Action item:
Work out how many lines of the data contain "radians" and reply with that number alone.

Data supplied:
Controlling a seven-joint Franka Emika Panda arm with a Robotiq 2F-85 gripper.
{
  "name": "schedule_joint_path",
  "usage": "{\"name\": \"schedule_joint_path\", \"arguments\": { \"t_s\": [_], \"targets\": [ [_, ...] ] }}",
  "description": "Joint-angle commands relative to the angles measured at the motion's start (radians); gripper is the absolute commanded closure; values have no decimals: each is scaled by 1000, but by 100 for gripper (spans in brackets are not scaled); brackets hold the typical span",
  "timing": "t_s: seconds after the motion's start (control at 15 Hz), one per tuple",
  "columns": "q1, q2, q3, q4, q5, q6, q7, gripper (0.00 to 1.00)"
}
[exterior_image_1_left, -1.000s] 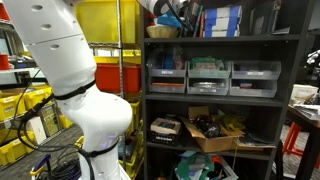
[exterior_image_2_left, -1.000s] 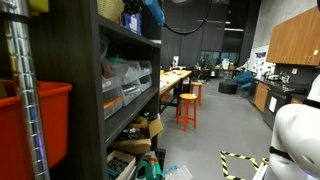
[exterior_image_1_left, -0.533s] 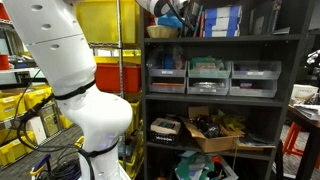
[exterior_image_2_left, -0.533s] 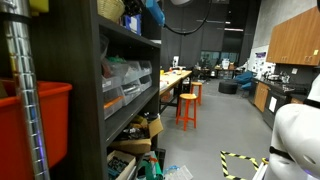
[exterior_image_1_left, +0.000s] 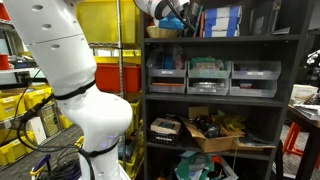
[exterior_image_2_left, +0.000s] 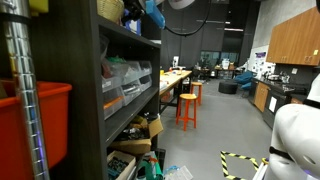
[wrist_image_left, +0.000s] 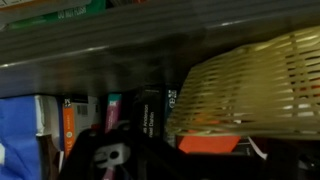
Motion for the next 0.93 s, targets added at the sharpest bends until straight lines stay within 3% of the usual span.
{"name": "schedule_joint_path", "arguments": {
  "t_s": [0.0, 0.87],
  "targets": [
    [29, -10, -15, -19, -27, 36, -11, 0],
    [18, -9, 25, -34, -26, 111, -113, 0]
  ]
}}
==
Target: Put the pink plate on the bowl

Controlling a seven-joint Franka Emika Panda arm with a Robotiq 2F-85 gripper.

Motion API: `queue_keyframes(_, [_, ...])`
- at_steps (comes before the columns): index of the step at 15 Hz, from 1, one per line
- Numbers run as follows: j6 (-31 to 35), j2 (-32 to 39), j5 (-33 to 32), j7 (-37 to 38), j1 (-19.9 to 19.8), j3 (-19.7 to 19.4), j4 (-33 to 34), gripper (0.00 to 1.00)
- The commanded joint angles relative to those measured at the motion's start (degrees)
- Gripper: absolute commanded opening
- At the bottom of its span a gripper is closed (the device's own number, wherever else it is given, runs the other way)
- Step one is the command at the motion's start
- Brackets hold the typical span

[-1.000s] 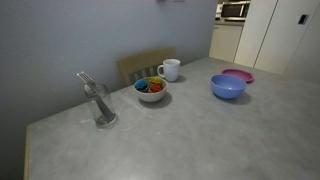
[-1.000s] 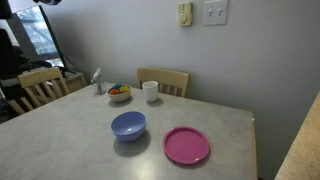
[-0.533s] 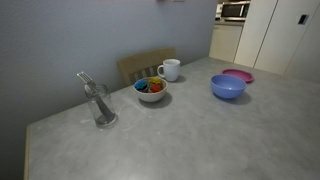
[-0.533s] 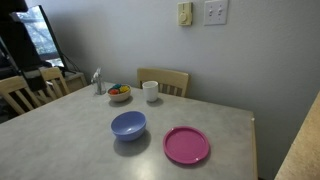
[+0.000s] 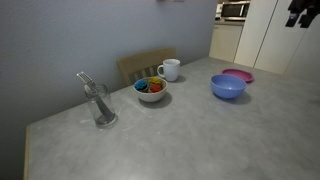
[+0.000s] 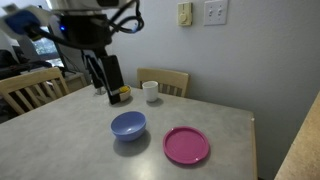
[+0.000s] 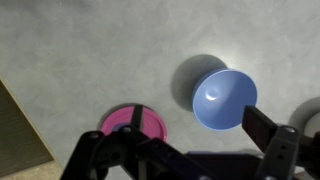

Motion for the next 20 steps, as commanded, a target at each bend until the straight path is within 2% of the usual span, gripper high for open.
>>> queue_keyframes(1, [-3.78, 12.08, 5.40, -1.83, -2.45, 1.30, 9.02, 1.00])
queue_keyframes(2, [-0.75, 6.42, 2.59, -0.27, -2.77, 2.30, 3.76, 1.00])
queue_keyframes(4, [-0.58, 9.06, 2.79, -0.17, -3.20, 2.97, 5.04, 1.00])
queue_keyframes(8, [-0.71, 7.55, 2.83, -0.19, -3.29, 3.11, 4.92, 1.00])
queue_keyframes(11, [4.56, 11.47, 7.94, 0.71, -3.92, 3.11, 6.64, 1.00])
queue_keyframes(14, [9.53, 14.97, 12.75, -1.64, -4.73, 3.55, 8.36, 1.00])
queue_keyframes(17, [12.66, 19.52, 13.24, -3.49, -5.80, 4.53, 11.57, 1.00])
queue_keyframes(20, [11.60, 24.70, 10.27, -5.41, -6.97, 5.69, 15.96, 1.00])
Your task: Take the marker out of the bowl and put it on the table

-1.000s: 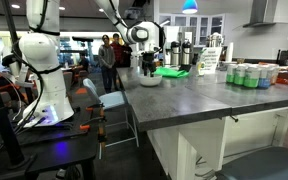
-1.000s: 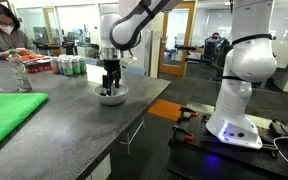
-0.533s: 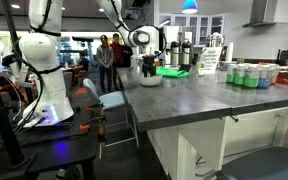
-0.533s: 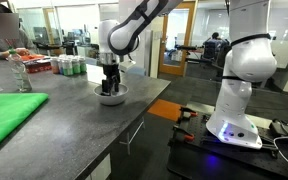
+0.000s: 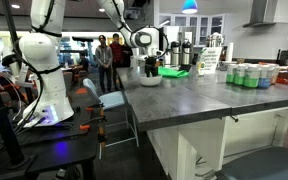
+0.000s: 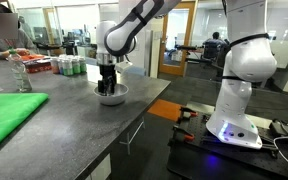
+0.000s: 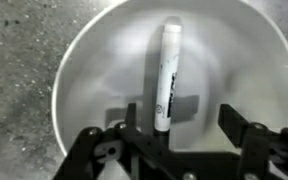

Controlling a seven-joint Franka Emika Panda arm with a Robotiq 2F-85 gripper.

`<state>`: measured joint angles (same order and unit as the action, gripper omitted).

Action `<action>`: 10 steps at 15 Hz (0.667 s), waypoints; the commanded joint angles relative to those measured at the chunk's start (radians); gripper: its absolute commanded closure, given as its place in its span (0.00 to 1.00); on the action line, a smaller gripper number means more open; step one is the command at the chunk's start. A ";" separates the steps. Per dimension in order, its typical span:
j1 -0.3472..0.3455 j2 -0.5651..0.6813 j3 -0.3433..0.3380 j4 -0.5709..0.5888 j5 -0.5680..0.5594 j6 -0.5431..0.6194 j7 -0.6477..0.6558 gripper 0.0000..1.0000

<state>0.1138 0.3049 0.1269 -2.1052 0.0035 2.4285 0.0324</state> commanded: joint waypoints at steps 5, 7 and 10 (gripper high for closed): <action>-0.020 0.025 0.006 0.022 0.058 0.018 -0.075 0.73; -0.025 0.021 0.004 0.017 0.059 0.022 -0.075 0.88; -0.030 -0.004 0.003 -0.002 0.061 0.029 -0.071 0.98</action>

Exercise answer:
2